Statistical probability question (the key issue, but simple question)?
An advertiser-mail directly to a recurring problem mailing lists. Historically, approximately 18% of addresses in the list maililing were bad. The advertiser can buy a new list, no right to a small percentage of bad addresses. As a test before buying the new list, the advertiser takes a random sample of 200 addresses and sends catalogs mail. After a certain time arrives, the poster is of the opinion that 32 of the 200 addresses were bad. P (32 less bad addresses) Q = 0.2635), 32 Someonew how bad addresses is certainly lower than the 36 deals in bad expected, based on historical rates of 18%, and recommends to the advertiser buy the new list. How would you react?

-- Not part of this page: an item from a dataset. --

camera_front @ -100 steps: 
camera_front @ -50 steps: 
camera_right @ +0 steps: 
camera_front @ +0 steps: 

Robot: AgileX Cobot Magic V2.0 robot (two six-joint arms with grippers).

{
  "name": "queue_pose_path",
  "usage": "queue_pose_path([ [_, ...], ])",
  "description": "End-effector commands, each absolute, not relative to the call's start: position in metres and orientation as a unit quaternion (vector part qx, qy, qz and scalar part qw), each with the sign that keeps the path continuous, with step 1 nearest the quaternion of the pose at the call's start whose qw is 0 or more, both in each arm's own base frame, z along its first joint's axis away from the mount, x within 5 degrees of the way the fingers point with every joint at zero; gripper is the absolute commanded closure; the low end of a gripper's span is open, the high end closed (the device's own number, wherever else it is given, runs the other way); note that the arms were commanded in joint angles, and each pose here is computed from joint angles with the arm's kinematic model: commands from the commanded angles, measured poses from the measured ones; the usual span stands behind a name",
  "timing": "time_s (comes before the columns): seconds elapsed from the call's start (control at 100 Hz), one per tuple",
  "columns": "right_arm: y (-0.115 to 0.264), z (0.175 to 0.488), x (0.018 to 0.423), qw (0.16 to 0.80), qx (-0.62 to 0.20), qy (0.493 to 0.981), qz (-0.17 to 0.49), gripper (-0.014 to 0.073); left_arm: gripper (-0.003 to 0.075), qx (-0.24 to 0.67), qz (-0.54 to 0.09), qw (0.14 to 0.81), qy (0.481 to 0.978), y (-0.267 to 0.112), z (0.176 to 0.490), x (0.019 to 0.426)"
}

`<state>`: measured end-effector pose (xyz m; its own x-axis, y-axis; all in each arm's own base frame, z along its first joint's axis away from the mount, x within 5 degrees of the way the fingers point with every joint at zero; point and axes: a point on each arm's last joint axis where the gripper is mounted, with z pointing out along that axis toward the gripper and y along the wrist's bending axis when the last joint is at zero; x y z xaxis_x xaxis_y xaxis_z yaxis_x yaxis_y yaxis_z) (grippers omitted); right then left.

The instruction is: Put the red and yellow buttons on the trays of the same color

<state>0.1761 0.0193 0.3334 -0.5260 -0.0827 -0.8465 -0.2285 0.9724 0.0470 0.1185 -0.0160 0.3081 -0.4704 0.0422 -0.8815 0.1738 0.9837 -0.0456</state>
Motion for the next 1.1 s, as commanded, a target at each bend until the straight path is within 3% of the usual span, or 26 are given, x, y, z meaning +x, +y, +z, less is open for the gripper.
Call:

I make the following hypothesis test showed that the statistic is not suggesting that the ratio is to test the hypothesis of less than 18% for proportions: Let X be the number of successes in n independent and identically distributed Bernoulli trials, let X ~ binomial (n, p) To test the null hypothesis of the form H0: p = p0, or H0: ≥ or H0: p ≤ p p0 p0 Assuming n * p0> 10 and n * (1-P0)> 10 (some say that the necessary condition here is more high five, I prefer the more conservative assumptions while the approximations in the tail of the distribution are more accurate), then find the test statistic z = (Phat – P0) * / P0 sqrt ((1-P0) / n), where X = Phat / n The p-value test is the area under the normal curve that is consistent with the alternative hypothesis. H1: p ≠ p0, p-value is the area in the tails more | H1 z | p-p value <p0, is the area left of l'A AZ H1: P> p0, p-value is the region the right of z If the p-value less or equal to α level of significance, namely, p-value ≤ α, then reject the null hypothesis and conclude alternative is true. If the value of p above a level of significance, ie the p value> α, then we do not reject the null hypothesis and conclude that the hypothesis null is plausible. Note that we can conclude that the alternative is true, but we can not conclude that the null hypothesis is false, it is plausible. Tests hypothesis to this question is: H0 ≥ p: 0.18 vs. H1: p 0.18 "The test statistic is: z = (0.16 to 0.18) / (√ (0.18 * (1-0.18) / 200) z = -0.7362102 The value of p = P (Z <z) = P (Z <-0.7362102) = 0.2308014 Since the p-value exceeds the significance level of 0.05 does can not reject the null hypothesis and conclude p ≥ 0.18 is plausible.